* WHAT THIS TASK INVOLVES: Copy, from the data below, each line that has the word "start".

:: GIVEN INFORMATION

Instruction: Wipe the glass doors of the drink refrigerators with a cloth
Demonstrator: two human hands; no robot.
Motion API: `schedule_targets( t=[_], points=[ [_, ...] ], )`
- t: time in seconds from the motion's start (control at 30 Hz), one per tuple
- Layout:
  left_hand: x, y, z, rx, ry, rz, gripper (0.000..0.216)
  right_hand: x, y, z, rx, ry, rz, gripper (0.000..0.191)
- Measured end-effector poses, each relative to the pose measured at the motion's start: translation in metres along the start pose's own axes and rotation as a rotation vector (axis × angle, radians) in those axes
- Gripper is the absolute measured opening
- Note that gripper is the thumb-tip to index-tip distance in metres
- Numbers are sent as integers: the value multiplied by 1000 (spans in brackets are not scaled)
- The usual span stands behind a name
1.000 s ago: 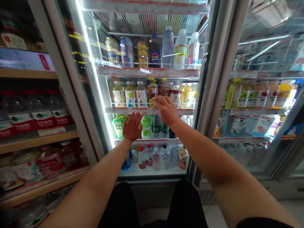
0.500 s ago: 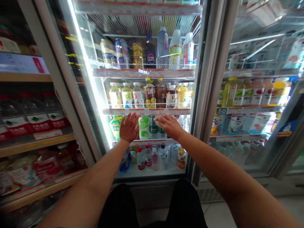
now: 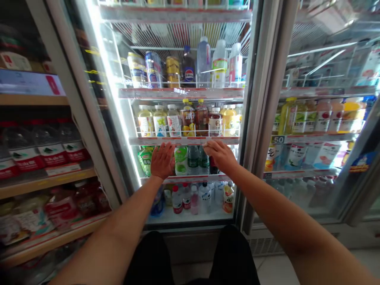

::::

* YOUR RESPONSE:
- t: time in seconds from the motion's start (control at 30 Hz), one per tuple
- Measured end-effector poses, each relative to the pose measured at the motion's start: translation in metres along the start pose's own axes and rotation as a rotation vector (axis × angle, radians) in those axes

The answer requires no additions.